> _About this task_:
Below are the records; copy exactly the stretch from the line containing "Outline every instance of the cardboard" through the line containing "Outline every instance of the person's", both ends included, and nothing else.

Recorded data:
┄┄┄┄┄┄┄┄┄┄

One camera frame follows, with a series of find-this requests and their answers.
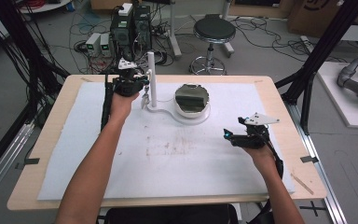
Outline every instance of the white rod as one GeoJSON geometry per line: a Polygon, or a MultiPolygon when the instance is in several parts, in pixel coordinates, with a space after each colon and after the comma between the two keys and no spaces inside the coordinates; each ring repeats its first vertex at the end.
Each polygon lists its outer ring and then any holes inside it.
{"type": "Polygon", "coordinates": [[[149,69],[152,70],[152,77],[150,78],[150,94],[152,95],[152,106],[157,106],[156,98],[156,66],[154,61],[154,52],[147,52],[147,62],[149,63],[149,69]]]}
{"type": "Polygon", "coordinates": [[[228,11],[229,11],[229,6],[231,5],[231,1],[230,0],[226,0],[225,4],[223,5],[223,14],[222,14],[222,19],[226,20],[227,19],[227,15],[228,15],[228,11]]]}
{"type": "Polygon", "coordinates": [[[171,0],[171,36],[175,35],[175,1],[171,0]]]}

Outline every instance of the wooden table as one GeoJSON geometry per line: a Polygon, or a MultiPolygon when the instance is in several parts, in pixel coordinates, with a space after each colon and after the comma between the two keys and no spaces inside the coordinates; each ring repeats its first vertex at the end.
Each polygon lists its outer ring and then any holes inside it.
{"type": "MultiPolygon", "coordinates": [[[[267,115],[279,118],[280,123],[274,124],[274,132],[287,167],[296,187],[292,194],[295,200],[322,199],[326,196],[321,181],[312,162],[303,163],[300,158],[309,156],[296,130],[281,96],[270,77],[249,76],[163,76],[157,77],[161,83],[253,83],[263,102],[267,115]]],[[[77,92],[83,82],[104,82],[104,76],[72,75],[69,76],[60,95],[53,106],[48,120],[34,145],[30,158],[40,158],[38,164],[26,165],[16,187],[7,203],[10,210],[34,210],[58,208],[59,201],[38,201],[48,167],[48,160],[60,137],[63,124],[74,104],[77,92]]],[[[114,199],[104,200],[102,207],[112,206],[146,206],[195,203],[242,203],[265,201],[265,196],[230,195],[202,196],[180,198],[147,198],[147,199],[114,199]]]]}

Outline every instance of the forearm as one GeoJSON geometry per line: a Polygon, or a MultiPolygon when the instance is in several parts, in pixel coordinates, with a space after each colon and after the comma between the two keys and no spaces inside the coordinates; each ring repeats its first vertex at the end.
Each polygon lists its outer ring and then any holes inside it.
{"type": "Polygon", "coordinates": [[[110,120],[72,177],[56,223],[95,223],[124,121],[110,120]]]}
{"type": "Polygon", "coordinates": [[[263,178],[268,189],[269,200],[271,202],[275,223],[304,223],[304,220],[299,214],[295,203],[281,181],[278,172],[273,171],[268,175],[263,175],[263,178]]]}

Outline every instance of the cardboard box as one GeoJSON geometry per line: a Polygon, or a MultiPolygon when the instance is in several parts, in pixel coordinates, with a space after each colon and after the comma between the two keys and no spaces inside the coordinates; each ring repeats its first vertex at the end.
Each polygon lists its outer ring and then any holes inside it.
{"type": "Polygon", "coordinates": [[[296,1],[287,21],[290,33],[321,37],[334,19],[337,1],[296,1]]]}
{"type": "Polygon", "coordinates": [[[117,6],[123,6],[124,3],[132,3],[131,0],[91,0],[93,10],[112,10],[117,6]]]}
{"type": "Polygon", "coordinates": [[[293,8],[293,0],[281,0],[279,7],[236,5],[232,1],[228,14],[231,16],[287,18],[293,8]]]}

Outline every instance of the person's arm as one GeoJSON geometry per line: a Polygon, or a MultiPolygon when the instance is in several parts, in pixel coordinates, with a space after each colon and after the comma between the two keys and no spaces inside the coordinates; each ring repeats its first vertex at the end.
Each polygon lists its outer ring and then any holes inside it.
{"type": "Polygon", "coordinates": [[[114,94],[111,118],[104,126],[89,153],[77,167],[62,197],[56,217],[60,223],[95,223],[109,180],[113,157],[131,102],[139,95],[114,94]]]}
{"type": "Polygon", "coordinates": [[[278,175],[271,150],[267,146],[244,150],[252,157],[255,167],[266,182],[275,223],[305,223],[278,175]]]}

┄┄┄┄┄┄┄┄┄┄

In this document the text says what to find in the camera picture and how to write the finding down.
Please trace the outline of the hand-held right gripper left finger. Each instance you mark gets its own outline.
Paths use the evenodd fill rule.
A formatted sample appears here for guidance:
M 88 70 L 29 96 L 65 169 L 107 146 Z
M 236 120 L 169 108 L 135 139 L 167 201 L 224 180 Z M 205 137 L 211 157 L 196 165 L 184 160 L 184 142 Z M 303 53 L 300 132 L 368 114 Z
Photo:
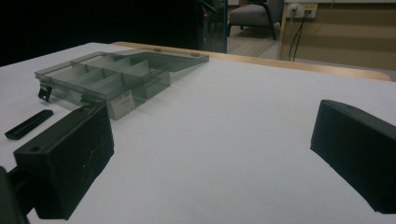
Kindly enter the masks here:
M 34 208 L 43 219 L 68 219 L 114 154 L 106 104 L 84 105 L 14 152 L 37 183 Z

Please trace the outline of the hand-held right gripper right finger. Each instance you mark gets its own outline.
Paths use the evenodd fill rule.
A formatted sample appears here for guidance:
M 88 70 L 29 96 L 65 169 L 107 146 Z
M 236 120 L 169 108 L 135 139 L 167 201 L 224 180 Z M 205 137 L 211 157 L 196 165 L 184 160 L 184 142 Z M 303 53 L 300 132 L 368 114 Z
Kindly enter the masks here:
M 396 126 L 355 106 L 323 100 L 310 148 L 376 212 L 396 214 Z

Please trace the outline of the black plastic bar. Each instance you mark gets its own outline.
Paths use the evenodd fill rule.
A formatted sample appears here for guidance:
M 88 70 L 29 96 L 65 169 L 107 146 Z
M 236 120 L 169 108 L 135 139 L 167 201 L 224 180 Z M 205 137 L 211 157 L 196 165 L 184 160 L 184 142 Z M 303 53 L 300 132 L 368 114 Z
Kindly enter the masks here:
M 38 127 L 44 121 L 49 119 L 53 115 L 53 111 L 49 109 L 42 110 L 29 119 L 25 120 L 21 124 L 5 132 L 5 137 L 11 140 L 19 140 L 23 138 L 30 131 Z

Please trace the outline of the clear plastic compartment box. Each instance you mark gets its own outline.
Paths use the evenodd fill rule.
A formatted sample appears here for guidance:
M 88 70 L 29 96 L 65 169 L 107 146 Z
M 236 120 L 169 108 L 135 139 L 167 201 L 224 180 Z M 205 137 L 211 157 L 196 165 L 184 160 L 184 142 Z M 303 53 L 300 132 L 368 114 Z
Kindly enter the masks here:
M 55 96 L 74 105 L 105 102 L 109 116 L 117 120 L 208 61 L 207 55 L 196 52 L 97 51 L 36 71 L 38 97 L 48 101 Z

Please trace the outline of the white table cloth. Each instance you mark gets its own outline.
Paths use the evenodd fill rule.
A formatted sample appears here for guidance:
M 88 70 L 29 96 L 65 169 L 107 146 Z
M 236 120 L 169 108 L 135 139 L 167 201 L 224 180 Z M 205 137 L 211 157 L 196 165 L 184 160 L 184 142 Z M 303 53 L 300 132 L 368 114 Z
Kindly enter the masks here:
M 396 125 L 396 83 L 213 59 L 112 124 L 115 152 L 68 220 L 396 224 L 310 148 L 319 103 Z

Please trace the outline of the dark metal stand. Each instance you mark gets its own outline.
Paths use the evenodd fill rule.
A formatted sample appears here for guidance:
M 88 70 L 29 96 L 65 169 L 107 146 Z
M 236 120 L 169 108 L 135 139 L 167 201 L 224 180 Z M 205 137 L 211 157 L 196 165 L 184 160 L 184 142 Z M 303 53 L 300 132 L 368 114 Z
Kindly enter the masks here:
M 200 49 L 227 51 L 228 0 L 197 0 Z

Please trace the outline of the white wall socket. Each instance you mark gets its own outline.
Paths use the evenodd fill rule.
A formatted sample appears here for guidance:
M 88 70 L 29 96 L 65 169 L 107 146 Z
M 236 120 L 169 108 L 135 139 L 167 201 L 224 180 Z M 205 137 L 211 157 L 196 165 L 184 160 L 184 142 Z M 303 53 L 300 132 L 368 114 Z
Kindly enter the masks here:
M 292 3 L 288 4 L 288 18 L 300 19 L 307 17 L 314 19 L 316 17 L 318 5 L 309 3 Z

┄┄┄┄┄┄┄┄┄┄

> _Response area_:
Outline every instance of the cardboard box as one GeoJSON geometry per line: a Polygon, or a MultiPolygon when the instance is in several parts, in pixel coordinates, with a space after each colon and after the comma between the two keys and no spaces inside the coordinates; each ring repeats its first vertex at the end.
Each polygon lists its outer ring and then any holes inside it.
{"type": "Polygon", "coordinates": [[[296,1],[287,21],[290,33],[321,37],[334,19],[337,1],[296,1]]]}
{"type": "Polygon", "coordinates": [[[117,6],[123,6],[124,3],[132,3],[131,0],[91,0],[93,10],[112,10],[117,6]]]}
{"type": "Polygon", "coordinates": [[[293,8],[293,0],[281,0],[279,7],[236,5],[232,1],[228,14],[231,16],[287,18],[293,8]]]}

Outline every instance of the person's arm as one GeoJSON geometry per line: a Polygon, or a MultiPolygon when the instance is in several parts, in pixel coordinates, with a space after each colon and after the comma between the two keys and no spaces inside the coordinates; each ring repeats its first vertex at the end.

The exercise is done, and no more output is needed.